Data records:
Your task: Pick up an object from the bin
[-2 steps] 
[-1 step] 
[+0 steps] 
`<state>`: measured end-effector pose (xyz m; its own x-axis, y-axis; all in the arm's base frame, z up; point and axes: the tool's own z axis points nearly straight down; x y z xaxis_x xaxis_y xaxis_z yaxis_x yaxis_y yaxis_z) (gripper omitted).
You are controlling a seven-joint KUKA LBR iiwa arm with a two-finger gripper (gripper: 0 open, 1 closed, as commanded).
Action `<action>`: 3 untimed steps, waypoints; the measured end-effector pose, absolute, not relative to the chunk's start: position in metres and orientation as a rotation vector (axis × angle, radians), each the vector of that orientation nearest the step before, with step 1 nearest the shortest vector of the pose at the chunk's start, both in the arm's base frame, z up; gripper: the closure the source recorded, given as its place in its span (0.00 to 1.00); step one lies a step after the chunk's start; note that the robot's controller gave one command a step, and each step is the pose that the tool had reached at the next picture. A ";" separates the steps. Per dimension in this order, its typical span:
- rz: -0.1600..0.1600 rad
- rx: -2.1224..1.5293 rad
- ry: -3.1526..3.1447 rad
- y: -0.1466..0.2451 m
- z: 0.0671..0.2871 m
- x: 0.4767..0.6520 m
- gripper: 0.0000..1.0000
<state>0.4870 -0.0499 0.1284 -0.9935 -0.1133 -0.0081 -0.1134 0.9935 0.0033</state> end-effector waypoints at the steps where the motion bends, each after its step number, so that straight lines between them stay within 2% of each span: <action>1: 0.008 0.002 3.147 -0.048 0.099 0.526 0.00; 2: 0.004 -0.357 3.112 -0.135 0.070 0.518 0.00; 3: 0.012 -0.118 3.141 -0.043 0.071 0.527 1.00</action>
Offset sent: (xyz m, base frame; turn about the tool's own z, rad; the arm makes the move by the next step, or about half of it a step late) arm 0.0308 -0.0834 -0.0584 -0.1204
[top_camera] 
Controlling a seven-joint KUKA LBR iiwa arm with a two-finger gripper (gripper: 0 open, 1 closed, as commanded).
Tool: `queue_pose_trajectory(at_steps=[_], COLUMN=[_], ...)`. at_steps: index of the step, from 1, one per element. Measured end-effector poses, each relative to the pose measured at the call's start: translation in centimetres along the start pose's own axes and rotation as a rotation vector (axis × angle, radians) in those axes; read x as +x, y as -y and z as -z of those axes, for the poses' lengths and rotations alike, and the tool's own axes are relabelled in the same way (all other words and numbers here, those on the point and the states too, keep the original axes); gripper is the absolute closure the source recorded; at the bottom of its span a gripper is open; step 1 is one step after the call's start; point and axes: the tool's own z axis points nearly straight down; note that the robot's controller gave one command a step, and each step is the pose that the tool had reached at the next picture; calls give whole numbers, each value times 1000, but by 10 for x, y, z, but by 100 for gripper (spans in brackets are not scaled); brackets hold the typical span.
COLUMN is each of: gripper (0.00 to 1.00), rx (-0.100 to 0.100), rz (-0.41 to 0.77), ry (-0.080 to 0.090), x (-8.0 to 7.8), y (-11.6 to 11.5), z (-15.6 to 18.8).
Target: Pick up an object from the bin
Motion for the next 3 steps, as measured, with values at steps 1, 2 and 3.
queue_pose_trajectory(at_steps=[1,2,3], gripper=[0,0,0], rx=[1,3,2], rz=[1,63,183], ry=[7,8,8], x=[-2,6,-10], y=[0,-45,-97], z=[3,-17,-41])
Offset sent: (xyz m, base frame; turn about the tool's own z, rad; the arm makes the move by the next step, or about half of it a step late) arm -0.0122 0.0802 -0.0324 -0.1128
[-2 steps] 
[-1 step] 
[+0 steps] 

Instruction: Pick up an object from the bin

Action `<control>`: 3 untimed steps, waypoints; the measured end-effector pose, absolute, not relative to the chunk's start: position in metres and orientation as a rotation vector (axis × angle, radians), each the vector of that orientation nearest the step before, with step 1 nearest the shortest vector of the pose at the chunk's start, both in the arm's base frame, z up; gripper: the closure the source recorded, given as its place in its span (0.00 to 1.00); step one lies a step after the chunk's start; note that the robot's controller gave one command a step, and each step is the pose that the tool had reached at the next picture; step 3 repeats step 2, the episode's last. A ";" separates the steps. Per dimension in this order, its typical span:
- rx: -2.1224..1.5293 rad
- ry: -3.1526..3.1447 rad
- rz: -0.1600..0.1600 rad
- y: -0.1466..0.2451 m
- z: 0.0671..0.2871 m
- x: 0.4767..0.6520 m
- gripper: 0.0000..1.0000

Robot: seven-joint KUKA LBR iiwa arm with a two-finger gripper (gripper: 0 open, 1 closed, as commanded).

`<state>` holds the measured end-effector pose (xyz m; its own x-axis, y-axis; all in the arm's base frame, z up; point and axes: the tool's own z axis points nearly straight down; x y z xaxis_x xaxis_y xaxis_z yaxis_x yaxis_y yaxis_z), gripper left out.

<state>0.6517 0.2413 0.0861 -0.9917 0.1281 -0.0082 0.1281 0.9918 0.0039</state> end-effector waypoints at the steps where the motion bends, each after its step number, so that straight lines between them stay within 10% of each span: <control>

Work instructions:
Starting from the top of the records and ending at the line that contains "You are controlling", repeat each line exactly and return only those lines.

Written response:
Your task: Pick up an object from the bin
[-2 steps] 
[-1 step] 
[+0 steps] 
`<state>`: measured end-effector pose (xyz m; its own x-axis, y-axis; all in the arm's base frame, z up; point and axes: the tool's own z axis points nearly straight down; x y z xaxis_x xaxis_y xaxis_z yaxis_x yaxis_y yaxis_z) (gripper omitted).
You are controlling a seven-joint KUKA LBR iiwa arm with a two-finger gripper (gripper: 0 open, 1 closed, as commanded).

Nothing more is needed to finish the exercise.